When I entered the room, I saw Chelsea and was grateful that she had come with me for the first week. Everyone was gathered in a circle, discreet, but kind in their welcoming expressions and invitations. I received literature about Al-Anon, mostly to review the “steps” and the purpose of the meetings and group. It was overwhelming at first – I wanted to run. But, vigilant, I sat in my own uncomfortability for the hour it required and slowly, but surely, softened to the realization that I belonged, and that I could be understood.
This circle of strangers knew what it felt like to be present to a disease that manifested in beer cans and hard liquor bottles. These everyday people likely knew what it felt like to transform into a monster when reacting to bouts of drunkenness. These humans, none of whom I even know, could relate to the heartbreak of wanting someone to be fully, completely, healthy and yet having no control over that kind of healing.
I was heartbroken, I fathomed for the first time, and I had found a place that might be able to give some stitches, of sorts.
There are hundreds of these kinds of groups everywhere, each week. The sheer size of the group amazed me. The circle had at least 20 people, and in doing some reading before-hand, learned that 7% of Americans suffer from alcohol addiction. That is a lot of people, and that is a lot of lives touched.
Part of the meeting involves a theme or message, and the other half invites people to share and reflect on their stories of alcoholism. While individuals bravely spoke, I witnessed a faint but still consistent narrative. Instead of victimizing themselves in their own story, they acknowledged the impact of the disease, and focused more on the role they have in the situation. The focus was not the alcoholic themselves – it was understanding where freedom exists for us (the witnesses to alcoholism) within the arduous situations we all face, releasing any perceived control of the situation.
I don’t typically speak about alcoholism like this; for me, it’s often been framing the conversation about the pain I have experienced and the ridiculousness of words, situations, or traumas that have occurred. This is not inherently toxic, but when we fail to see the alcoholic as a person with a disease, we rob them of their humanity.
I am guilty of doing this.
Like I said, this disease has forced me to look in the darker places inside me and try to find what I hope to be possible: liberation.
Initially, this confused me. So many sentences of these stories began with, “my recovery…” and I mused defensively, wondering, “what, exactly, are we recovering from?”
It only took me a week to find out.
Recovery, in this context, means living in freedom, even while alcoholism persists. Recovery means reclaiming myself and releasing the blame I have previously claimed. Recovery means recognizing and overcoming the damage it has done in my life. Recovery means letting go.

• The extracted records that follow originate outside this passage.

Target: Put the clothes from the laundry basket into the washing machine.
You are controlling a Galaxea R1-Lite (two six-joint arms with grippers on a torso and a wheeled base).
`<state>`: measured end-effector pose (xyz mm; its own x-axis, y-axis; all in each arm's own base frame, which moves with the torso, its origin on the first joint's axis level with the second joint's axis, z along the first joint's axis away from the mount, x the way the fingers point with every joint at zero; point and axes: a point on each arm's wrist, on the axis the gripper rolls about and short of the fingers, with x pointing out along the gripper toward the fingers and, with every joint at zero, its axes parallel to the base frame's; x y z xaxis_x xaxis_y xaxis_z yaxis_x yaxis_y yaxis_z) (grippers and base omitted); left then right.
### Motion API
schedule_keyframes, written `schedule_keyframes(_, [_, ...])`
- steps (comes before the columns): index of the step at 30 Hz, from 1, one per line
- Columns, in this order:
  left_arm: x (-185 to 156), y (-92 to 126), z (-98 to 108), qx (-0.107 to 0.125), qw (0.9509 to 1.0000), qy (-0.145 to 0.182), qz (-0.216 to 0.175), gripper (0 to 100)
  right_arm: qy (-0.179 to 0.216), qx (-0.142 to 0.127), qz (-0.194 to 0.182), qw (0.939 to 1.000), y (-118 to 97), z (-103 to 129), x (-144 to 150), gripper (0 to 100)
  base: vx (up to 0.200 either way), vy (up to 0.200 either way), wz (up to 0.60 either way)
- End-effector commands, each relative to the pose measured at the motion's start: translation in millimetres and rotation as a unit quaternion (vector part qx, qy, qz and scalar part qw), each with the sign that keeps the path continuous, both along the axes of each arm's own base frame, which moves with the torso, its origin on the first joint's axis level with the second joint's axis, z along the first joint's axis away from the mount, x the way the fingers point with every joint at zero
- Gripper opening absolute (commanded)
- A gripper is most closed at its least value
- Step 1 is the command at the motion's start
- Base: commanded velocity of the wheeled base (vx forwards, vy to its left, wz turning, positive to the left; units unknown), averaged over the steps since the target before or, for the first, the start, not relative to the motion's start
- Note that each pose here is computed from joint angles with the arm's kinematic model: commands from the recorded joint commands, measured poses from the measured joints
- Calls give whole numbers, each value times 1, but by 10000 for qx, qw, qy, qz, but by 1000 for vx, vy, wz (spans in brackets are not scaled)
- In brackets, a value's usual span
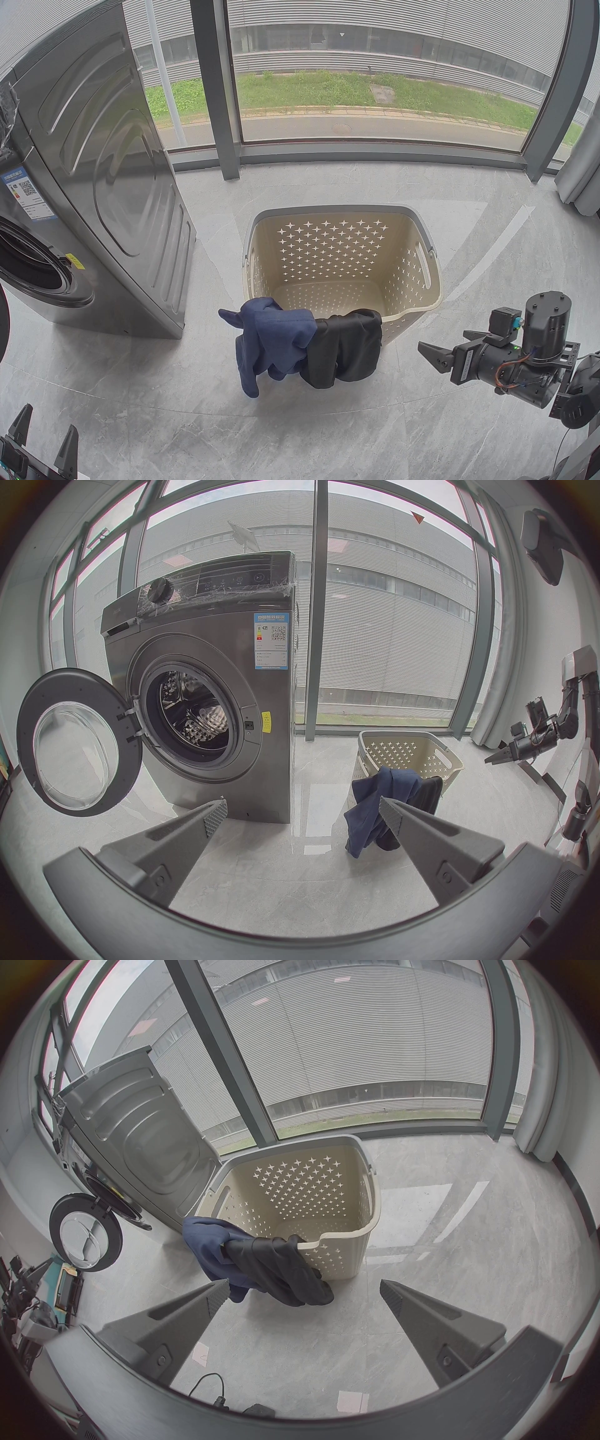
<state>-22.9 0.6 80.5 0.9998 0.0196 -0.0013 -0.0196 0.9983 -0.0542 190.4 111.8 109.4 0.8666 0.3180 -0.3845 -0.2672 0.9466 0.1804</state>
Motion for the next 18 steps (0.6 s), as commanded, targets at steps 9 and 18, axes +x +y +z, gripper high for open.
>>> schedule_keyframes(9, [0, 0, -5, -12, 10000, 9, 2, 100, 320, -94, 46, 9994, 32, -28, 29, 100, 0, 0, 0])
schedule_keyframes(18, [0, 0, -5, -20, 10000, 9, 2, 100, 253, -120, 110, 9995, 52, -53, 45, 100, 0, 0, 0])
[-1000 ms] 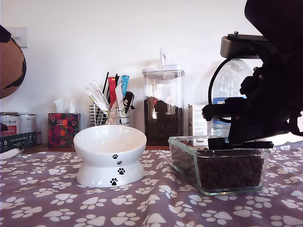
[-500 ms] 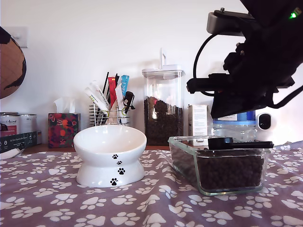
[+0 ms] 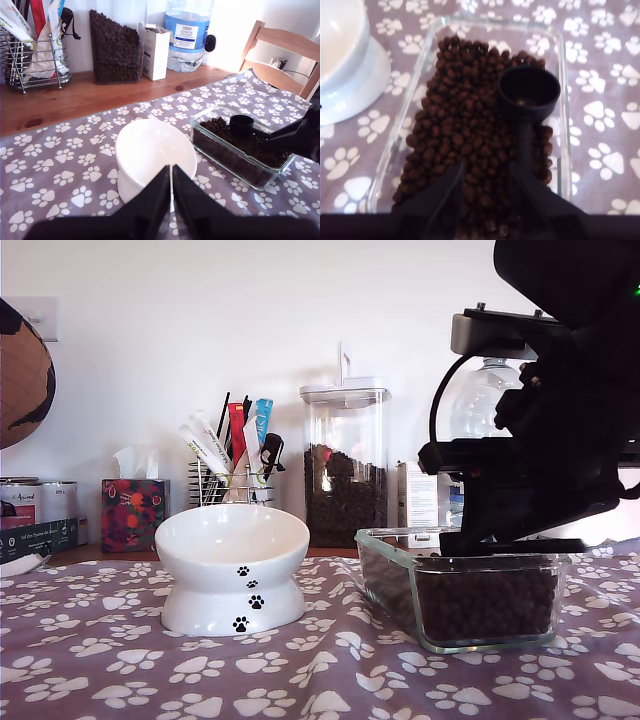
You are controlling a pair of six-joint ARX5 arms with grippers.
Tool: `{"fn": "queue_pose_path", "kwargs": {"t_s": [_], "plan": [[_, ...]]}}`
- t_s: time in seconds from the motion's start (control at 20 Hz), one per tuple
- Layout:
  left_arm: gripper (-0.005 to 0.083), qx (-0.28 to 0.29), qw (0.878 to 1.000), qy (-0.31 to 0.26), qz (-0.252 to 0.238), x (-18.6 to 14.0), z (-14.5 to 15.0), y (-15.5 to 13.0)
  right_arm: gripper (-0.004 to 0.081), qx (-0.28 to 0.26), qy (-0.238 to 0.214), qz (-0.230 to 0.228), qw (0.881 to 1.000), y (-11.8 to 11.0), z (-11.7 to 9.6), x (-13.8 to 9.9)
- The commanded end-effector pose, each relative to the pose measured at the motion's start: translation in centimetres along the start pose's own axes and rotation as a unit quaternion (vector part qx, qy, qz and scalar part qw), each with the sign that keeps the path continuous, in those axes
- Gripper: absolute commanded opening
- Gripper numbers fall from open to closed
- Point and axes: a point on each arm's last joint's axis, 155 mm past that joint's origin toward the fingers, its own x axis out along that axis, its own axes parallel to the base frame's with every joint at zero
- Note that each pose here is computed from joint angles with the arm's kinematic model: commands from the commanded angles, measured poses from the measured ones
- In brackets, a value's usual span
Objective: Measure one spoon of cat food and pour it into the food bowl
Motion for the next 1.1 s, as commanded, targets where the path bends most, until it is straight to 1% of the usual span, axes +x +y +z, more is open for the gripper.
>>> {"fn": "queue_pose_path", "kwargs": {"t_s": [0.0,0.1,0.25,0.4,0.5,0.6,0.65,0.85,0.95,1.05], "plan": [[-0.0019,0.001,1.000,-0.002,-0.003,0.0,0.0,-0.1,0.0262,0.012,0.006,0.000,1.000,-0.4,-0.3,0.2],[-0.0019,0.001,1.000,-0.002,-0.003,0.0,0.0,-0.1,0.0260,0.023,0.012,0.002,1.000,-0.7,-0.5,0.4],[-0.0019,0.001,1.000,-0.002,-0.003,0.0,0.1,-0.1,0.0224,0.033,0.017,0.011,0.999,-1.1,-0.6,0.5],[-0.0019,0.001,1.000,-0.002,-0.003,0.0,0.1,-0.1,0.0221,0.033,0.029,0.032,0.999,-0.4,-1.1,0.5],[-0.0019,0.001,1.000,-0.002,-0.003,0.0,0.1,-0.1,0.0185,0.031,0.045,0.041,0.998,0.0,-1.9,0.4],[-0.0019,0.001,1.000,-0.002,-0.003,0.0,0.1,-0.1,0.0171,0.029,0.056,0.040,0.997,-0.1,-2.4,0.3],[-0.0019,0.001,1.000,-0.002,-0.003,0.0,0.1,-0.1,0.0167,0.029,0.055,0.040,0.997,-0.1,-2.4,0.3],[-0.0019,0.001,1.000,-0.002,-0.003,0.0,0.1,-0.1,0.0083,0.030,0.045,0.042,0.998,0.0,-1.9,0.4],[-0.0019,0.001,1.000,-0.002,-0.003,0.0,0.1,-0.1,0.0028,0.031,0.040,0.046,0.998,0.2,-1.4,0.3],[-0.0019,0.001,1.000,-0.002,-0.003,0.0,0.1,-0.1,-0.0003,0.031,0.033,0.054,0.998,0.5,-0.6,0.3]]}}
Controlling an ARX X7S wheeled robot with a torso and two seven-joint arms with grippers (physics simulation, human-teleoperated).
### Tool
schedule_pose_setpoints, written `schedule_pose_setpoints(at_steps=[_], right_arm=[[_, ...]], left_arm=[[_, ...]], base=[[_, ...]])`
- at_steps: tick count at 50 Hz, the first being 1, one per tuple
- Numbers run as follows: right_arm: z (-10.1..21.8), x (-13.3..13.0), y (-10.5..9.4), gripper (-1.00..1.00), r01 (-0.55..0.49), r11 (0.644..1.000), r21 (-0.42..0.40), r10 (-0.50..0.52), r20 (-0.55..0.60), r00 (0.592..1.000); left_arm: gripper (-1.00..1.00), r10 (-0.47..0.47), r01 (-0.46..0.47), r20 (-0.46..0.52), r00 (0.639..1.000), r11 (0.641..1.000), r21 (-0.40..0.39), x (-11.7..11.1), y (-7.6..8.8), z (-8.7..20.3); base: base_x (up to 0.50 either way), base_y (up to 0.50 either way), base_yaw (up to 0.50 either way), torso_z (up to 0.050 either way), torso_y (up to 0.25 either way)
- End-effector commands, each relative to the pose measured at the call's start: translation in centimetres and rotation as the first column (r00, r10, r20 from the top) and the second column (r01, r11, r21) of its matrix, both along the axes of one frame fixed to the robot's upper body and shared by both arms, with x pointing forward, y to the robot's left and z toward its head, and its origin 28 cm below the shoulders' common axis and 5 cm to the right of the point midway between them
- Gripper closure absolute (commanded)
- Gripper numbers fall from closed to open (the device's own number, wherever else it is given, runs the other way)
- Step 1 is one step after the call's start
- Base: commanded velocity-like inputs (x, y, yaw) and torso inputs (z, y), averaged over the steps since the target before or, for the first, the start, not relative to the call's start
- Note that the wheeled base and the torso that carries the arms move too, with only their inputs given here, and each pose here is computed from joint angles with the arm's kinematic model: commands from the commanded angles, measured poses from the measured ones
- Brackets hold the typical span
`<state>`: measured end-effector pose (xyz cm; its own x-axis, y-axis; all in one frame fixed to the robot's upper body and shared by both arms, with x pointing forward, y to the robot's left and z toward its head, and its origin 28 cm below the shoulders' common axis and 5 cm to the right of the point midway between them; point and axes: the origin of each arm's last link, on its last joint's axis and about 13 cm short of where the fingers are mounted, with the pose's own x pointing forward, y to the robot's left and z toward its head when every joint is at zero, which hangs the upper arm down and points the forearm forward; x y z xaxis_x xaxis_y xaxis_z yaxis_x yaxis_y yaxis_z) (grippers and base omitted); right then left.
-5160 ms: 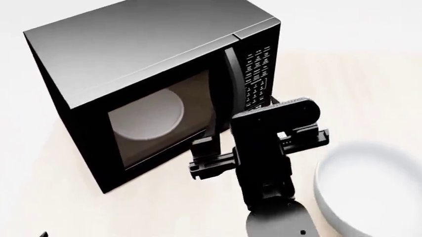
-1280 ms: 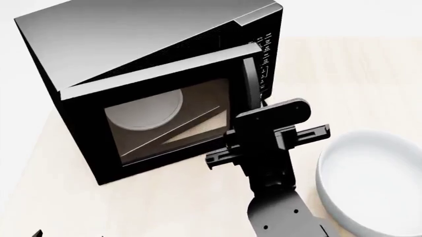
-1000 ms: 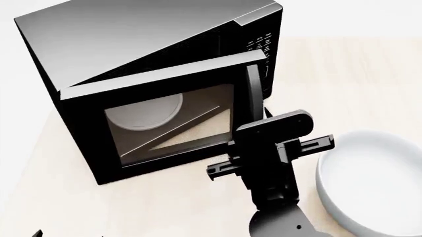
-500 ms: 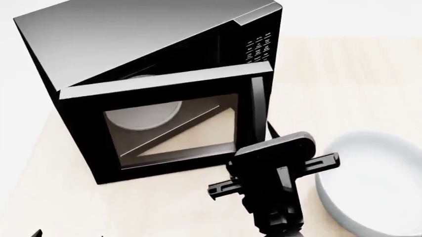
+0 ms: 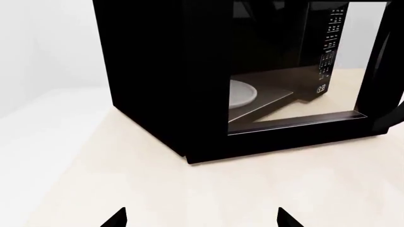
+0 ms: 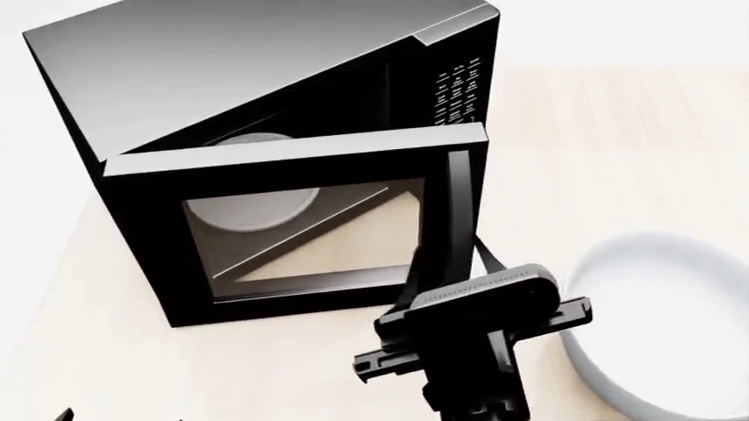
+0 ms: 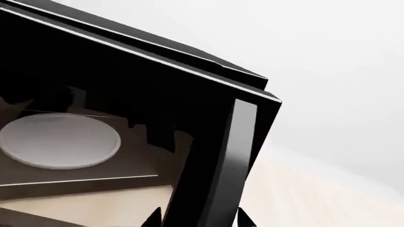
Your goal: Open the microwave.
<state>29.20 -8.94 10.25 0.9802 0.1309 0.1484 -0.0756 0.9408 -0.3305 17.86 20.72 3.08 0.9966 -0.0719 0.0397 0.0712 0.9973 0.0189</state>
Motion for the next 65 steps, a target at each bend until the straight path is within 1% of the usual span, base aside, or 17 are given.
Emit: schedule_pose_setpoints(at_steps=[1, 11, 19, 32, 39, 42, 49, 50, 51, 55, 59, 65], right_arm=[[-0.7, -0.7, 2.0, -1.0, -0.14, 0.987, 0.079, 0.144, -0.039, 0.989], [-0.9, -0.8, 1.7, -1.0, -0.129, 0.986, 0.106, 0.133, -0.034, 0.991], [-0.6, -0.8, 0.5, -1.0, -0.092, 0.985, 0.147, 0.096, -0.022, 0.995], [0.0, -1.6, -1.4, -1.0, -0.041, 0.982, 0.185, 0.041, 0.001, 0.999], [0.1, -2.0, -2.0, -1.0, -0.027, 0.98, 0.195, 0.026, 0.007, 1.0], [0.5, -2.8, -1.9, -1.0, -0.037, 0.98, 0.195, 0.036, 0.009, 0.999], [2.1, -5.7, -1.6, -1.0, -0.074, 0.983, 0.169, 0.069, 0.034, 0.997], [2.5, -6.1, -1.6, -1.0, -0.072, 0.985, 0.158, 0.066, 0.042, 0.997], [3.1, -6.7, -1.5, -1.0, -0.065, 0.984, 0.164, 0.052, 0.077, 0.996], [4.9, -8.1, -1.4, -1.0, -0.053, 0.986, 0.159, 0.035, 0.115, 0.993], [7.4, -9.4, -0.9, -1.0, -0.006, 0.99, 0.14, -0.019, 0.178, 0.984], [10.1, -10.6, -0.4, -1.0, -0.019, 0.991, 0.136, -0.008, 0.198, 0.98]], left_arm=[[-1.0, 0.002, -0.002, 0.003, 1.0, 1.0, -0.001, -0.1, 0.0, 0.1], [-1.0, 0.001, -0.001, 0.003, 1.0, 1.0, 0.001, -0.1, 0.0, 0.1], [-1.0, -0.002, 0.002, 0.004, 1.0, 1.0, 0.002, -0.1, 0.0, 0.1], [-1.0, -0.005, 0.005, 0.001, 1.0, 1.0, 0.005, -0.1, -0.1, 0.0], [-1.0, -0.003, 0.003, 0.004, 1.0, 1.0, 0.003, -0.1, -0.1, 0.1], [-1.0, -0.004, 0.004, 0.004, 1.0, 1.0, 0.005, -0.1, -0.1, 0.0], [-1.0, -0.006, 0.006, 0.001, 1.0, 1.0, 0.008, -0.1, -0.3, -0.1], [-1.0, -0.007, 0.007, 0.001, 1.0, 1.0, 0.008, -0.1, -0.3, -0.1], [-1.0, -0.008, 0.008, 0.002, 1.0, 1.0, 0.008, -0.2, -0.3, 0.0], [-1.0, -0.007, 0.007, 0.003, 1.0, 1.0, 0.006, -0.2, -0.3, 0.0], [-1.0, -0.009, 0.009, 0.007, 1.0, 1.0, 0.004, -0.4, -0.2, 0.1], [-1.0, -0.006, 0.006, 0.009, 1.0, 1.0, 0.001, -0.4, -0.2, 0.2]], base=[[0.0, 0.0, 0.0, 0.0, 0.0], [0.0, 0.0, 0.0, 0.0, 0.0], [0.0, 0.0, 0.0, 0.0, 0.0], [0.0, 0.0, 0.0, 0.0, 0.0], [0.0, 0.0, 0.0, 0.0, 0.0], [0.0, 0.0, 0.0, 0.0, 0.0], [0.0, 0.0, 0.0, 0.0, 0.0], [0.0, 0.0, 0.0, 0.0, 0.0], [0.0, 0.0, 0.0, 0.0, 0.0], [0.0, 0.0, 0.0, 0.0, 0.0], [0.0, 0.0, 0.0, 0.0, 0.0], [0.0, 0.0, 0.0, 0.0, 0.0]])
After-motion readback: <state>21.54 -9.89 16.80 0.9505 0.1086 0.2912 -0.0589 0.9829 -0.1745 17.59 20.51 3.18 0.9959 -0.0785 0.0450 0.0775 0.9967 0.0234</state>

Recovery removes my expectations of what should happen.
Most importantly, recovery acknowledges that I cannot save the people I love. Yet, I can still love them – regardless of the choices they make.
This does not insinuate a resignation of hope, or of love, or of the past.
After just a couple of Al-Anon meetings, I grasped that this chapter of healing has been (and will be) demanding and gritty and grueling.
Alcoholism is a terrible, unfair, and horrendous disease.
However, we persist. We must always persist.
Recovery is always an option – for everyone.